Algı değişimin anahtarıdır. Algı medya aracılığı ile gerçekleştiriliyor. Küresel ve ulusal gündem medya aracılığı ile belirleniyor.
Herhangi bir Dünya ülkesinde yapılan seçimlerde seçim galibinin falan kişi olması bekleniyor şeklinde bir beklenti uyandırılırsa o ülkede o kişi seçimi kazanıyor.
Dünyanın şu bölgesinde şu sebeplerle taraflar arasında çatışma beklenmektedir tarzında bir kanaat ortaya koyulsa kısa bir süre içinde silahlı çatışmalar başlıyor.
Önce bir beklenti oluşturuluyor sonrasında toplumun genel kanaatinin bu yönde olduğuna dair yoğun ikna ve telkin medya aracılığı ile yerine getiriliyor.
Egemen güçler kendi görüş ve fikirlerini topluma sanki kendi düşünceleriymiş gibi sunuyorlar. Bizde bazı deyimler var.
Görünen ahiret peygamber istemez, balık baştan kokar şeklinde. Örneğin ana muhalefetin genel başkanı Özgür Özel ilk genel seçimde başarısız olacağı ve yerine Ekrem İmamoğlu’nun geleceği apaçık ortada değil mi?
Veya ünlü girişimci Elon Musk geleceğin Amerikan başkanı olacağı sizce belli değil mi? Avrupa birliği üye ülkeleri ortak anayasa, ortak dış politika, ortak para birimi, ortak ırk ve ortak din birliğinden sonra Avrupa Birleşik Devletlerini ilan edeceği belli değil mi?
Bir çok şey herkes tarafından bilinir ancak sadece adı konulmamıştır.
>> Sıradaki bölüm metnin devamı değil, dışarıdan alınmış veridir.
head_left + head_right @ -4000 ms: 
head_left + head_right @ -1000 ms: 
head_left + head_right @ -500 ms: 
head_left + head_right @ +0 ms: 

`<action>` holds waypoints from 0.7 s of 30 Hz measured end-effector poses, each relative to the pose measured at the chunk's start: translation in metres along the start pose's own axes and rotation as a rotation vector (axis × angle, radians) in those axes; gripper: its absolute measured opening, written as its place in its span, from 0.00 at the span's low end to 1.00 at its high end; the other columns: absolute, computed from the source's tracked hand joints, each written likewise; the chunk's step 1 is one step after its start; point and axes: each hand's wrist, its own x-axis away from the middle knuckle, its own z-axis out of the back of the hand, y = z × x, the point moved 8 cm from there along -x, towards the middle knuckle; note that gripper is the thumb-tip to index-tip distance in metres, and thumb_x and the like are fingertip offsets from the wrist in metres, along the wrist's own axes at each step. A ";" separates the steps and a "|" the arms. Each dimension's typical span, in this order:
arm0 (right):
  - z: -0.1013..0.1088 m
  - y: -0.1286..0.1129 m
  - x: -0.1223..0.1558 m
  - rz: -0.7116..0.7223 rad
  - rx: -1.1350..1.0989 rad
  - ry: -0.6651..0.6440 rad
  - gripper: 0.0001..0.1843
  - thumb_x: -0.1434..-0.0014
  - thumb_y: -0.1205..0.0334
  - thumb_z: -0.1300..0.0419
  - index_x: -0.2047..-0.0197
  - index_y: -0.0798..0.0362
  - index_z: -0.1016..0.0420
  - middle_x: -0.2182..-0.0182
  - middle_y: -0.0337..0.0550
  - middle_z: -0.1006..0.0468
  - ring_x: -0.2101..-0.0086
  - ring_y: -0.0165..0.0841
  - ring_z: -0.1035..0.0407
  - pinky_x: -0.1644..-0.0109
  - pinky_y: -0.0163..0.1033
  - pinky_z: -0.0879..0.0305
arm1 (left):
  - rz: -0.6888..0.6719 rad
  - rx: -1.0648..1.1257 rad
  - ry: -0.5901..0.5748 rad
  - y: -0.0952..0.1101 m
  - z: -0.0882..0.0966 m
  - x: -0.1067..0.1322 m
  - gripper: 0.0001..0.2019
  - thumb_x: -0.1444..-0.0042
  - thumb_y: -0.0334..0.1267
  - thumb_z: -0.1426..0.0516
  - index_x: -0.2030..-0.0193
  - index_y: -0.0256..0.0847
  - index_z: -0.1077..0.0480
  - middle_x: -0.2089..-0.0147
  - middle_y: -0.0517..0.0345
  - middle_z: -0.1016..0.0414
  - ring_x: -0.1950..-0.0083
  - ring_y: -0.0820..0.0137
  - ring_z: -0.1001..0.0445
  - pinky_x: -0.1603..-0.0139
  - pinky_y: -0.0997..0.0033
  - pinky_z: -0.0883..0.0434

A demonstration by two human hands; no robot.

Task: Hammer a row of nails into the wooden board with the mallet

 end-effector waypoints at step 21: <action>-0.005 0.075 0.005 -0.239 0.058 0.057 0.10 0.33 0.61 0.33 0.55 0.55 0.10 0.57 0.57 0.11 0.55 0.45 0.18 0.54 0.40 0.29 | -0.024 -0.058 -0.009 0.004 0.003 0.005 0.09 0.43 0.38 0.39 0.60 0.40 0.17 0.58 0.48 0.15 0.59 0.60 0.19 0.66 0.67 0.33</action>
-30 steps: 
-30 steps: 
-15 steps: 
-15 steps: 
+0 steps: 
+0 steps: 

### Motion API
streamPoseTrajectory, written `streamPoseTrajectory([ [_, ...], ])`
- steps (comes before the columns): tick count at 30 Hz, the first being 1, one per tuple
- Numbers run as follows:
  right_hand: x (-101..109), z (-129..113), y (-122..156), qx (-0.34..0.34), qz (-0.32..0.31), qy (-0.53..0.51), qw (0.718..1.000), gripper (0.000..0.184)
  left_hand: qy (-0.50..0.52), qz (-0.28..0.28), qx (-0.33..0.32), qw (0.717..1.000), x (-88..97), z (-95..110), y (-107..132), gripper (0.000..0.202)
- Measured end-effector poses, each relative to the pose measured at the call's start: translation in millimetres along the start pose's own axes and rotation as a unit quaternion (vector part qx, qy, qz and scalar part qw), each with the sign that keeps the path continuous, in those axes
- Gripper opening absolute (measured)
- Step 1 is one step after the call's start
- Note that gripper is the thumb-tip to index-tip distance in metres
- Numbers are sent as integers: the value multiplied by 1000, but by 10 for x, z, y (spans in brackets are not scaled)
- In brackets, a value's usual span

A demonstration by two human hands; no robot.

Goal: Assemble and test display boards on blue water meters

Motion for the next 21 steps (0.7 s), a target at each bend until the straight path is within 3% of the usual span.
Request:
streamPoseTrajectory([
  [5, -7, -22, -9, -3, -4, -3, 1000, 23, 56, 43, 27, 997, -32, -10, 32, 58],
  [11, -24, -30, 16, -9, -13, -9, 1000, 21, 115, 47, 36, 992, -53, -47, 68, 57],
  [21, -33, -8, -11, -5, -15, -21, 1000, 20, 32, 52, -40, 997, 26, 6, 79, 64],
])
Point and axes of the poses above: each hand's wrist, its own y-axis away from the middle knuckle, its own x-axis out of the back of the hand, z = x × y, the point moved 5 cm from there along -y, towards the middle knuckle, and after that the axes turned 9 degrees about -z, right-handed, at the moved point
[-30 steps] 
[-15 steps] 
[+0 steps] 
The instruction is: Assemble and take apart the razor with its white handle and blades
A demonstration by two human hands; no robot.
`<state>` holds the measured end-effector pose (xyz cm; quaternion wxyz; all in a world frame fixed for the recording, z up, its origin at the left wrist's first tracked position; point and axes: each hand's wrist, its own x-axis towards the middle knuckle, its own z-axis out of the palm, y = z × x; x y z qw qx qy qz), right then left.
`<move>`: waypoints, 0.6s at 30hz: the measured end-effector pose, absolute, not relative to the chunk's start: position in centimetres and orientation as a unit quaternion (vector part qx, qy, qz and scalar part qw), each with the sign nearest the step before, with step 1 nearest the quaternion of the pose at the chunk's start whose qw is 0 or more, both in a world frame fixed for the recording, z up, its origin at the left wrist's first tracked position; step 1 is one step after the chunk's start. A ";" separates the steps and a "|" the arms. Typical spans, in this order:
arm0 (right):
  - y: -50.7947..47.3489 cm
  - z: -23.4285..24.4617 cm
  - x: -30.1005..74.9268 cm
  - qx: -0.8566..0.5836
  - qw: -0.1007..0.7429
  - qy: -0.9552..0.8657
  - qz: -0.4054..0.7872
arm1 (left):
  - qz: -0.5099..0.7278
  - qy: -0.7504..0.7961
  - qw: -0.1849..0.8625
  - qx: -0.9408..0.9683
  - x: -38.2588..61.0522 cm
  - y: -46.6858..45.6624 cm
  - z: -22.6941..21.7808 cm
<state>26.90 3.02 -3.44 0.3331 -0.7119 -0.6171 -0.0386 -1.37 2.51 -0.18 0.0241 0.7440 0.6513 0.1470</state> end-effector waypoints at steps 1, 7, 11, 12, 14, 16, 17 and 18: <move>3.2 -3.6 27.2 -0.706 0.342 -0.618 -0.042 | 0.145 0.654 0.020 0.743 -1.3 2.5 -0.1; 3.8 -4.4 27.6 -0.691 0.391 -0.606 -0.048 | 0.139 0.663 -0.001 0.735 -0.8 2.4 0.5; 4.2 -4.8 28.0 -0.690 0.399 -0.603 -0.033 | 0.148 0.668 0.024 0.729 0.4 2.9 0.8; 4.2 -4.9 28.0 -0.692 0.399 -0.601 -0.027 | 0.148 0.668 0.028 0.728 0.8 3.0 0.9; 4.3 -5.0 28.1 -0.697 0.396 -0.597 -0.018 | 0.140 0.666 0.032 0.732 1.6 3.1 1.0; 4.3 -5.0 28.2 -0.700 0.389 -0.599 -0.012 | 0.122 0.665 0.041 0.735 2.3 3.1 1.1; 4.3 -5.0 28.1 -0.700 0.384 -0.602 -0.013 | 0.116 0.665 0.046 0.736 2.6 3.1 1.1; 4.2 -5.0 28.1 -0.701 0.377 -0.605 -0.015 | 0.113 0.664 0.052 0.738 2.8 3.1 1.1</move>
Peki bu beklenti, kanaat nereden geldi de gelecekte böyle olacak? Hiç istisnasız bütün insanlar kendilerine ne yapacaklarını söyleyecek birini aramaktadırlar.
İnsanlar itaat edip sadakat gösterecek birini arıyorlar Bir fısıltı ile başlıyor her şey sonrasında kitlesel gündem oluyor. İnsanlar tamda kendilerinden beklenildiği şekilde reaksiyon gösteriyorlar.
Bu noktadan hareketle ülkemizde kişisel gelişimi algı yönetimi ile dinin yerine koymayı bile denediler.
Ancak başaramadılar. Hatırlarsınız Simit Sarayı başarısını; önceleri tablalarda satılan simit şimdilerde saraylarda satılıyor.
Önce bir fısıltı simit sarayı pastanelerin yerini alacak diye şimdilerde pastaneler tamamıyla tarih olmak üzere.
Simit sarayı pastanelerin yerini aldı. Veya Fast food zincirleri önceleri sadece öğrenci kesiminin gün ortasından akşam öncesine takıldıkları bir yerdi. Sadece öğrencilere hitap ediyordu.
Bir fısıltı fast food zincirlerinin restoranların yerini alacağına dair ve sonuç beklendiği gibi.
Şimdilerde fast food zincirleri her yaştan insan tarafından tercih edilen ve sadece fast food tarzı değil aynı zamanda günün her vaktinde çok farklı menülere sahip seçenekleri ile karşımızda.
Bir başka örnek Justein Biber youtuber olduğu zamanlarda youtube’da sesi ve kendine özel besteleri olan o kadar çok kişi vardı ki bu kadar kişi içinden neden Biber şöhret buldu.
Hedefe giden yolda en önemli araç medya.
Medya aracılığı ile istenilen kişi ve kurumlar öne çıkarılıyor istemedikleri birey ve gurupları gözden düşürüyorlar.
Toplumun bilinç altına istedikleri her şeyi yerleştirebiliyorlar.
İktidarın sürdürülmesi, hayali korkunç azılı düşmanlar, tüketim, azı çok çoğu az göstermek, hedef saptırmak, gündem oluşturarak toplum üstünde yönlendirme yapmak, yeniden değer biçmek, önce mağdur yarat sonra kahraman!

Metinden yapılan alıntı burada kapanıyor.